Countering Adversarial Images using Input Transformations (1711.00117v3)

Abstract: This paper investigates strategies that defend against adversarial-example attacks on image-classification systems by transforming the inputs before feeding them to the system. Specifically, we study applying image transformations such as bit-depth reduction, JPEG compression, total variance minimization, and image quilting before feeding the image to a convolutional network classifier. Our experiments on ImageNet show that total variance minimization and image quilting are very effective defenses in practice, in particular, when the network is trained on transformed images. The strength of those defenses lies in their non-differentiable nature and their inherent randomness, which makes it difficult for an adversary to circumvent the defenses. Our best defense eliminates 60% of strong gray-box and 90% of strong black-box attacks by a variety of major attack methods

• The paper demonstrates that randomized, non-differentiable transformations like TVM and image quilting significantly improve CNN robustness, reaching up to 90% accuracy on adversarial images.
• It systematically evaluates multiple input transformation methods—including cropping-rescaling, bit-depth reduction, JPEG compression, TVM, and quilting—across gray-box and black-box attack scenarios.
• The findings imply that ensemble strategies combining diverse transformations can effectively mitigate vulnerabilities in security-critical AI applications without specialized adversarial training.

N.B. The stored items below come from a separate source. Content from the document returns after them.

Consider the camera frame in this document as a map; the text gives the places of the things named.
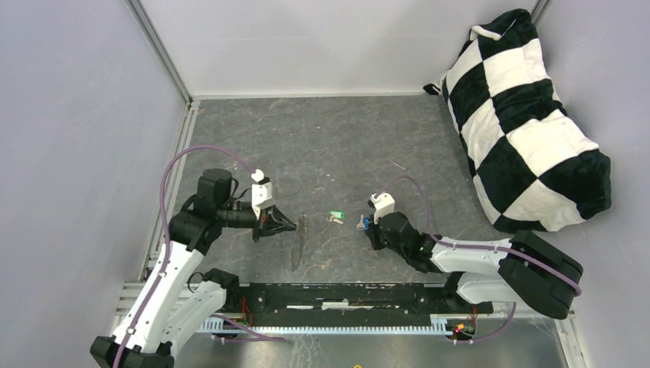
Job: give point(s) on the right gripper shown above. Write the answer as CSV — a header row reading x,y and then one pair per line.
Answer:
x,y
372,232

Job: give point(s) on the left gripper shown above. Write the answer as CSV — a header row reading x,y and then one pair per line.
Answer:
x,y
266,225

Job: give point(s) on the blue tagged key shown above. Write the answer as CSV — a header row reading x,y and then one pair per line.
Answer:
x,y
361,222

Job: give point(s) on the grey metal key holder plate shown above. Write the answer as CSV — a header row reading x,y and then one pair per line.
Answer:
x,y
300,238

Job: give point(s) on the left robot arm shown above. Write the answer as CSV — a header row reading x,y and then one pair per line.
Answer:
x,y
155,328

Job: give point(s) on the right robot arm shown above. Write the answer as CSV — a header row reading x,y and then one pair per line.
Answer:
x,y
524,269

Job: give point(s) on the green tagged key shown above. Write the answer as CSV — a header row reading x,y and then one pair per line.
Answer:
x,y
336,216

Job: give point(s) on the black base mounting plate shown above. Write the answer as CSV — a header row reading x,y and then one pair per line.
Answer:
x,y
260,298

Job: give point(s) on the black white checkered pillow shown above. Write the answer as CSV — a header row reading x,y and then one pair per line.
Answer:
x,y
532,167

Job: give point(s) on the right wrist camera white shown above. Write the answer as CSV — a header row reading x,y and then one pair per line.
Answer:
x,y
382,204

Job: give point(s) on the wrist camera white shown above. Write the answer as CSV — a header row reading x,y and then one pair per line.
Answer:
x,y
382,204
262,193

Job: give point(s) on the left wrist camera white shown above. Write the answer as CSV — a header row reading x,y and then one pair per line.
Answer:
x,y
262,193

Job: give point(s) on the white slotted cable duct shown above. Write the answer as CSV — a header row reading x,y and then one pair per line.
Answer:
x,y
433,326

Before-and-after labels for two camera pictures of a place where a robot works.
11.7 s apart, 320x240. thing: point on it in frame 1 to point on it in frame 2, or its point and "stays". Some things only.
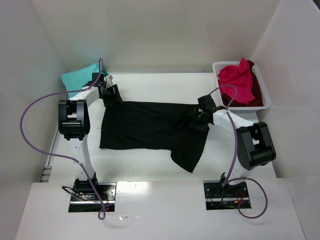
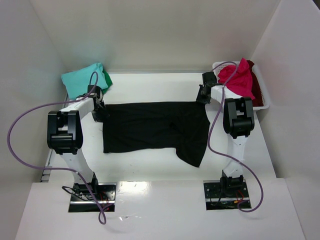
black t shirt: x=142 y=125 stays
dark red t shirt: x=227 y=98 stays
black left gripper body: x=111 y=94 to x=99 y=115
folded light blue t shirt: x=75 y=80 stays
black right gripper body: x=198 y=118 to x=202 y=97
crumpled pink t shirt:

Defense Mechanisms Against Adversarial Images Via Input Transformations

The paper by Chuan Guo et al. investigates the efficacy of using input transformations as a defense strategy against adversarial attacks on image classification systems. The researchers explore various non-deterministic, non-differentiable transformation techniques to sanitize adversarially perturbed images before they are fed into convolutional neural networks (CNNs).

Key Techniques and Evaluation

The proposed defenses include image cropping-rescaling, bit-depth reduction, JPEG compression, total variance minimization (TVM), and image quilting. The authors provide both qualitative and quantitative evaluations of these methods against several advanced attack algorithms: fast gradient sign method (FGSM), iterative FGSM (I-FGSM), DeepFool, and Carlini-Wagner $L_2$ attack (CW-L2).

Experimental Results

The experiments conducted are extensive, covering both gray-box and black-box attack settings. In a gray-box scenario, where attackers have access to the model but not the defense strategy, image cropping, TVM, and image quilting were notably effective. Specifically, TVM and image quilting serve as robust defenses due to their randomized and non-differentiable characteristics, making it challenging for attackers to engineer successful perturbations. The results highlight:

• TVM and image quilting achieved up to 50% classification accuracy on adversarial images.
• When models were retrained on transformed images, TVM and image quilting displayed even higher robustness by achieving 80%-90% accuracy on various strong attacks.
• The combined defense mechanisms demonstrated remarkable improvements, suggesting that ensemble strategies with multiple transformations offer better protection.

Implications

The theoretical underpinnings suggest that non-differentiable and stochastic transformations effectively counter the structured nature of adversarial perturbations. This insight extends the known defense strategies beyond deterministic denoising methods like JPEG compression or bit-depth reduction, which are less effective in adversarial settings.

The practical implications are significant for real-world deployment in security-critical AI applications, such as autonomous driving and medical diagnostics. Combining multiple transformation strategies can mitigate vulnerabilities without requiring specific adversarial training, making the approach versatile across different model architectures and types of attacks.

Future Developments

Future research trajectories might focus on integrating these transformation techniques with other robust optimization strategies. Additionally, extending these insights to various modalities beyond images, such as audio and text, can universalize the practical utility of these defenses.

Overall, the paper demonstrates that well-designed transformations can serve as potent defenses against adversarial attacks, leveraging inherent randomness and non-differentiability to bolster the robustness of CNN-based models.